Image by J.J. Gouin, Shutterstock

A 20 percent increase in the quantity of soybean oil demanded for use in biofuels generates the following price impact breakdown (all else equal): 

  • Soybean oil increase of 0.16 percent in retail price for frying and baking, 0.82 percent in retail margarine price, 4.41 percent in salad/cooking oil and 0.16 percent in other oil-containing food items. 
  • Animal protein decrease of 0.16 percent in retail egg prices, 0.13 percent in retail chicken prices, 0.06 percent in retail pork prices, 0.02 percent in retail dairy prices and 0.01 percent in retail beef prices. 
  • Additionally, farm-level soybean prices increased 0.73 percent, farm revenue for soybean producers increased 0.92 percent and overall crude soybean oil prices increased 8.17 percent.

“Research continues to support our industry philosophy that U.S. Soy has the unique ability to solve two existential challenges: food security and renewable energy.
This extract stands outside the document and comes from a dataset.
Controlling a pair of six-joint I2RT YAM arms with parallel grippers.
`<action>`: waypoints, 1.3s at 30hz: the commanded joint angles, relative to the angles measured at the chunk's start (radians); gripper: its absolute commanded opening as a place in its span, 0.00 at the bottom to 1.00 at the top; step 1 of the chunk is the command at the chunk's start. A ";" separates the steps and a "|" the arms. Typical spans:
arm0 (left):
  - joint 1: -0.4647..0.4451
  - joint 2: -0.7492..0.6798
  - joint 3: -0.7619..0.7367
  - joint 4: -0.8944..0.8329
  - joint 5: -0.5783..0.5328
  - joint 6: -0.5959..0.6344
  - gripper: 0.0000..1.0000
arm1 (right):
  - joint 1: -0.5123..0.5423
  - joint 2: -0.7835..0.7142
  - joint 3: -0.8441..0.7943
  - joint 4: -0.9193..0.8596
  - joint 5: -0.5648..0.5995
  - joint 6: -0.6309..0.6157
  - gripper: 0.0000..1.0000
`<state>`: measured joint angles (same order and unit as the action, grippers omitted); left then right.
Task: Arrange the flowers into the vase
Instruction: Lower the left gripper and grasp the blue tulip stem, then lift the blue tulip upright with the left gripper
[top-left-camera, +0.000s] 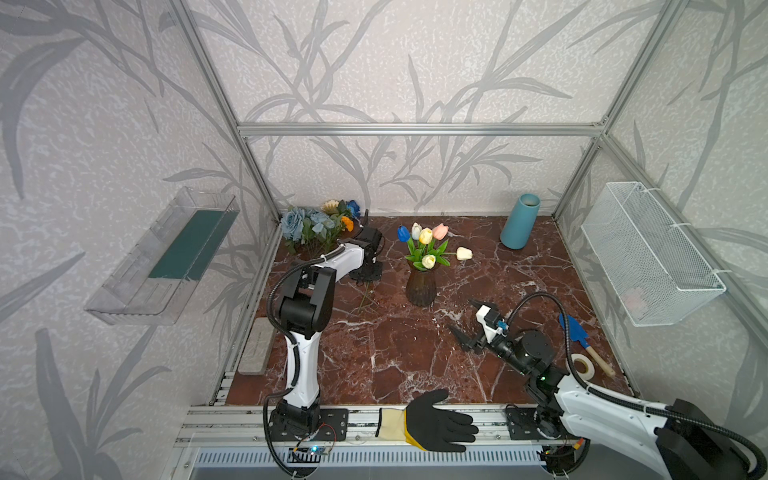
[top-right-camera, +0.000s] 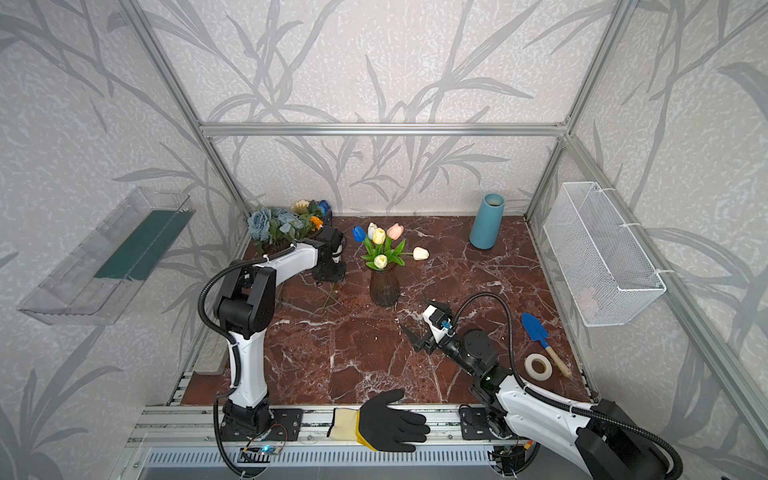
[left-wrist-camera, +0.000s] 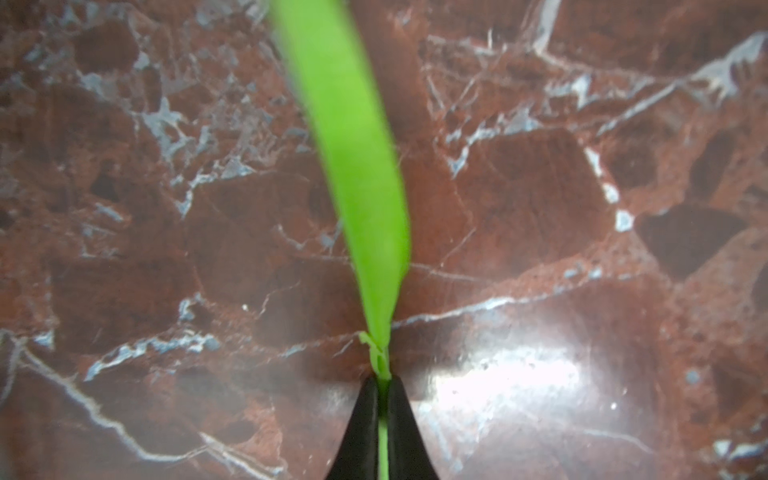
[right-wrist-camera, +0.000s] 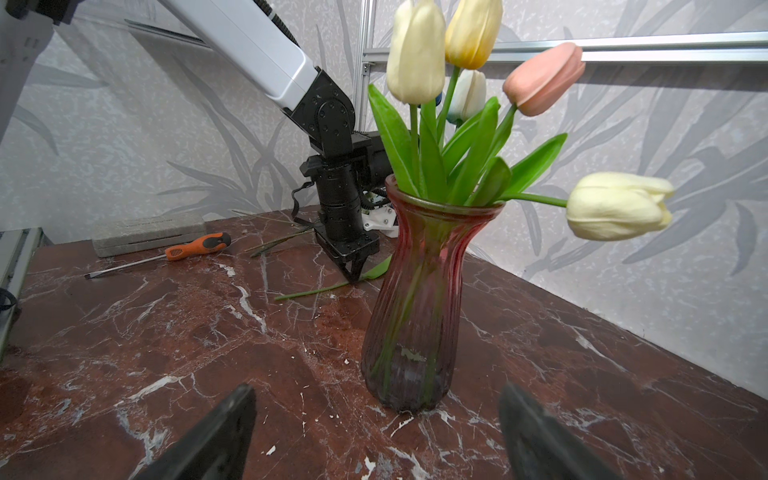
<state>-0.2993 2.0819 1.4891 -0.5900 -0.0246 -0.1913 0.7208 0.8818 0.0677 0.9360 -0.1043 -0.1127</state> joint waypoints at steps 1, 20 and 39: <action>0.003 -0.118 -0.051 0.055 0.005 0.006 0.02 | 0.005 -0.012 0.008 0.010 0.011 0.008 0.92; -0.030 -0.907 -0.781 1.402 0.428 -0.052 0.00 | 0.005 0.000 0.003 0.037 0.003 0.016 0.92; -0.061 -0.625 -0.731 2.001 0.537 -0.266 0.00 | 0.005 0.012 0.003 0.048 0.003 0.011 0.92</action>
<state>-0.3550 1.4414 0.7212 1.2705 0.4873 -0.3985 0.7208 0.9009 0.0677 0.9455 -0.1051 -0.1024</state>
Further, this study shows the increase in biofuels has had limited impact on inflation at the grocery store,” said Mac Marshall, USB vice president of market intelligence. “It’s also important to keep in mind many factors contribute to rising food prices, such as energy and transportation costs, higher wage rates and supply chain disruptions, not to mention drought in the Western U.S. and the Russia-Ukraine war.” 

The United States Department of Agriculture’s Economic Research Service estimates that for every $1 consumers spend on food, only about $0.14 is a result of the cost of raw farm commodities, implying $0.86 is a result of other post-farm factors such as transportation, processing, packaging and retail costs.